During the month of April 2020, Governor Abbott made the announcement that all Texas schools will remain closed until the end of the school year to protect children and their families from COVID-19. Distance learning through video conferencing, online lecturing, and self-learning have been adopted across the state – and in many other states across the country. Luckily, many schools have opted to continue providing food and curbside meal services for families in need.
With this new remote learning structure in place, many separated or divorced parents found themselves grappling with uncertainty in the face of a “new normal.” What would child custody and co-parenting look like with school closures and a pandemic? To help parents spinning plates as they balance work, life, home-schooling, and shared custody of their child, we have compiled a list of parenting plan tips you can refer to whenever you need them.
Step One: Develop a Parental Plan
Ensuring children have adequate time with each parent and sticking to a consistent schedule is key to maintaining the best interests of the child standard in Texas during COVID-19. The first step to accomplish this is to create a parental plan with your ex-spouse. The actions you can take to create this parental plan might include:
- Creating a home-school schedule – you might want to include set times for breaks and meals as well
- Establishing clear boundaries between school and play time
- Brainstorming and planning ideas for spring and summer break activities
- Making up parenting time – in the event that parenting time is missed due to COVID-19
- Practicing safe exchanges – establishing protocols to follow when exchanging the child
Step Two: Understand How Custody Will Be Affected by COVID-19
In Texas, the state’s Supreme Court issued an order on March 17 declaring that parents should follow their normal parenting schedules and that “possession and access shall not be affected by the school’s closure that arises from an epidemic or pandemic.” Despite this order, many families have struggled to stick to their child custody orders due to issues like:
- Being unable to exchange a child in a public space
- Stay-at-home orders keeping families apart
- Transporting a child between homes as it might increase exposure to the virus
There is not a road map out there for how to handle these types of situations but understanding how custody and parenting might be affected by COVID-19 is a start.
Step 3: Learn from FAQs Regarding Co-Parenting and Child Custody
Can my Ex-Spouse Deny Parenting Time?
You cannot deny your ex-spouse parenting time, even during a pandemic. If you feel that your child’s life may be at risk, you can consult with a lawyer to learn more about filing an emergency child custody order modification.
It makes sense why you might be afraid to share custody of your child during this time. Do your best to follow your County’s public health directives regarding social distancing protocols and sanitation-related measures and communicate these directives with your child and ex-spouse so you are all following the same rules.
How Can I Have Parenting Time in a Public Place Under Stay-At-Home Orders?
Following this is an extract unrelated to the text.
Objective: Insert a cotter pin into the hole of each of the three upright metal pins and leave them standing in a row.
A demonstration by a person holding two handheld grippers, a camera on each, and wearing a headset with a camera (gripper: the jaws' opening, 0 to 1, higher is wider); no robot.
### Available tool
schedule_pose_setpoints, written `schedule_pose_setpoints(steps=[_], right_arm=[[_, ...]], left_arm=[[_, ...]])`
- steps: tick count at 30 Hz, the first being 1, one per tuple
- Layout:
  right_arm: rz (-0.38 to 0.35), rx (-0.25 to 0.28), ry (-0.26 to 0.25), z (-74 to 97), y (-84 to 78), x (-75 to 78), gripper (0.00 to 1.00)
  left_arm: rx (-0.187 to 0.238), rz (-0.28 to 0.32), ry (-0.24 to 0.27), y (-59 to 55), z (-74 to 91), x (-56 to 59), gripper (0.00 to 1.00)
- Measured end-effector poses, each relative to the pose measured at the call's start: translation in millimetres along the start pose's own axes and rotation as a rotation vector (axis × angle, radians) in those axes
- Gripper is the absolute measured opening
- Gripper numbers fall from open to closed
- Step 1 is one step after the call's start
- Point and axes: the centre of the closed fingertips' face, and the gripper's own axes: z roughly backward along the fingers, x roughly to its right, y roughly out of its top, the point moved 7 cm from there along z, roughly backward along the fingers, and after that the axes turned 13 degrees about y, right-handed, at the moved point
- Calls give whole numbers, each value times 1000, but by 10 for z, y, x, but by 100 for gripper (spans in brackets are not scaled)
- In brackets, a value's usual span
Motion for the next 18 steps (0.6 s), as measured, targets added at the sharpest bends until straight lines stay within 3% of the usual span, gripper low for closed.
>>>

Public spaces that are open, including parks and some outdoor areas, can be used for parenting time. Follow Texas’ health and safety guidelines and use your discretion during parenting time if you are going to meet in public. You can also refer to San Antonio’s park and recreation page to determine which public outdoor spaces are currently open.
If you and your ex-spouse have agreed that it is not safe to meet in public yet, you can establish parenting time virtually via videoconferencing or over the phone.
What to Do if Unsupervised Parenting Time Cannot Happen?
If your parenting time must be supervised and your supervisor cannot attend a meeting due to COVID-19, you and your ex-spouse should collaborate to find an alternative supervisor. Consult with your lawyers if you want additional support from a third-party.
How Can I Safely Exchange my Child?
Follow the Center for Disease Control’s protocols on how to protect you and your loved ones from contracting the coronavirus. Be transparent with your ex-spouse and child about maintaining the same health and safety standards across both households.
Can I Make Up Parenting Time?
Parents are encouraged to work together to reschedule makeup parenting time in the event one parent missed out due to a COVID-19-related issue or government order.